Your task is to return the span of lines beginning at the one with "(35, 170): 47" and ending at the last line of the data, exactly as it stands.

■ ENTRIES SUPPLIED ■
- - - - -
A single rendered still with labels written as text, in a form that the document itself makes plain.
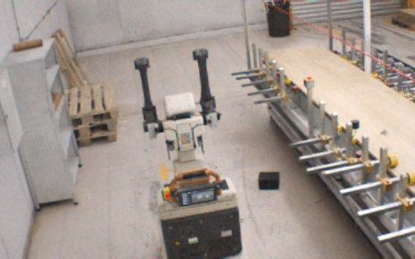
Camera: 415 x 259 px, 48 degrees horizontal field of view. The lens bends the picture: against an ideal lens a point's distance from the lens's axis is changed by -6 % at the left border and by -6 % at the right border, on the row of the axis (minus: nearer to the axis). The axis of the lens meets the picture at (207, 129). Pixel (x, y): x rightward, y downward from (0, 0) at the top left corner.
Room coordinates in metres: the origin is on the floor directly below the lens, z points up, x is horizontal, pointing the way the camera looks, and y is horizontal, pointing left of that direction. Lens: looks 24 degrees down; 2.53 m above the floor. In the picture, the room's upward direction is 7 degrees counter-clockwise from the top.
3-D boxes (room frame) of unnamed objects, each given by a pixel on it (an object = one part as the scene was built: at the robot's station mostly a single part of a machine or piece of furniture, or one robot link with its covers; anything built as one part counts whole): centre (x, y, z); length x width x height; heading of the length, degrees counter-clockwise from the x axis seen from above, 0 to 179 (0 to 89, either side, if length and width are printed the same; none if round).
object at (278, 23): (10.35, -1.78, 0.36); 0.59 x 0.58 x 0.73; 8
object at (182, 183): (2.93, 0.13, 0.87); 0.23 x 0.15 x 0.11; 97
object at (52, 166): (4.69, 1.68, 0.78); 0.90 x 0.45 x 1.55; 8
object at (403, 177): (2.27, -1.07, 0.88); 0.04 x 0.04 x 0.48; 8
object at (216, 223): (2.95, 0.13, 0.59); 0.55 x 0.34 x 0.83; 97
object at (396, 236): (1.96, -0.99, 0.95); 0.36 x 0.03 x 0.03; 98
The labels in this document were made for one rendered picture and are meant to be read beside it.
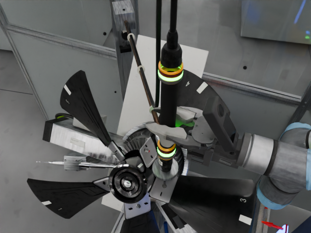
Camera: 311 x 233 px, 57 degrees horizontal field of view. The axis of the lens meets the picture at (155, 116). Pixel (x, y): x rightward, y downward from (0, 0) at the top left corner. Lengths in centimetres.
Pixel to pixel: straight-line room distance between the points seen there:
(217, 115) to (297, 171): 19
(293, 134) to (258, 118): 83
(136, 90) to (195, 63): 24
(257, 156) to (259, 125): 104
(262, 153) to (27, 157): 214
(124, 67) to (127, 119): 37
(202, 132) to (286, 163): 17
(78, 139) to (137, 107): 24
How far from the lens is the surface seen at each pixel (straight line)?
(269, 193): 69
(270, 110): 154
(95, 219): 214
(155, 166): 78
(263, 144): 60
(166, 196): 87
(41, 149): 253
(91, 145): 105
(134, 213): 94
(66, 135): 110
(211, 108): 53
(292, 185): 64
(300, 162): 61
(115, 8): 114
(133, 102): 108
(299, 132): 77
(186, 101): 81
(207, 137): 59
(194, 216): 86
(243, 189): 89
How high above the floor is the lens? 198
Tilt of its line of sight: 51 degrees down
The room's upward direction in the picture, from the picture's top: straight up
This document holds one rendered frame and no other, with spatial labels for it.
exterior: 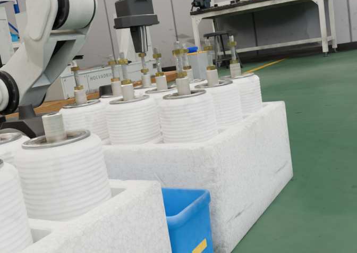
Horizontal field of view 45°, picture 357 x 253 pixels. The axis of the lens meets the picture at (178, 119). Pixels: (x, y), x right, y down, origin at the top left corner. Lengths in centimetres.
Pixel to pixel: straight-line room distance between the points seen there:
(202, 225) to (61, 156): 26
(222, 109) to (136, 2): 37
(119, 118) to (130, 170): 10
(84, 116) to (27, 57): 56
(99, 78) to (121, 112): 306
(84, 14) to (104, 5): 595
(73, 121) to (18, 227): 45
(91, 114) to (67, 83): 268
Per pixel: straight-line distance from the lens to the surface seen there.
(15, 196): 41
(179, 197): 68
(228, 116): 81
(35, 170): 47
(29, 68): 138
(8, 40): 327
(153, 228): 52
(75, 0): 127
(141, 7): 105
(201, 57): 116
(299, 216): 83
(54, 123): 49
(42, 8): 125
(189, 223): 60
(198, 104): 70
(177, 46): 73
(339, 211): 85
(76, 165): 46
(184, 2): 648
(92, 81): 375
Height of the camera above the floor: 33
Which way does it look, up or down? 9 degrees down
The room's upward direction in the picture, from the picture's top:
- - - - -
■ TASK OUTPUT ■
(35, 170): 47
(29, 68): 138
(8, 40): 327
(153, 228): 52
(75, 0): 127
(141, 7): 105
(201, 57): 116
(299, 216): 83
(54, 123): 49
(42, 8): 125
(189, 223): 60
(198, 104): 70
(177, 46): 73
(339, 211): 85
(76, 165): 46
(184, 2): 648
(92, 81): 375
Height of the camera above the floor: 33
Which way does it look, up or down? 9 degrees down
The room's upward direction in the picture, from the picture's top:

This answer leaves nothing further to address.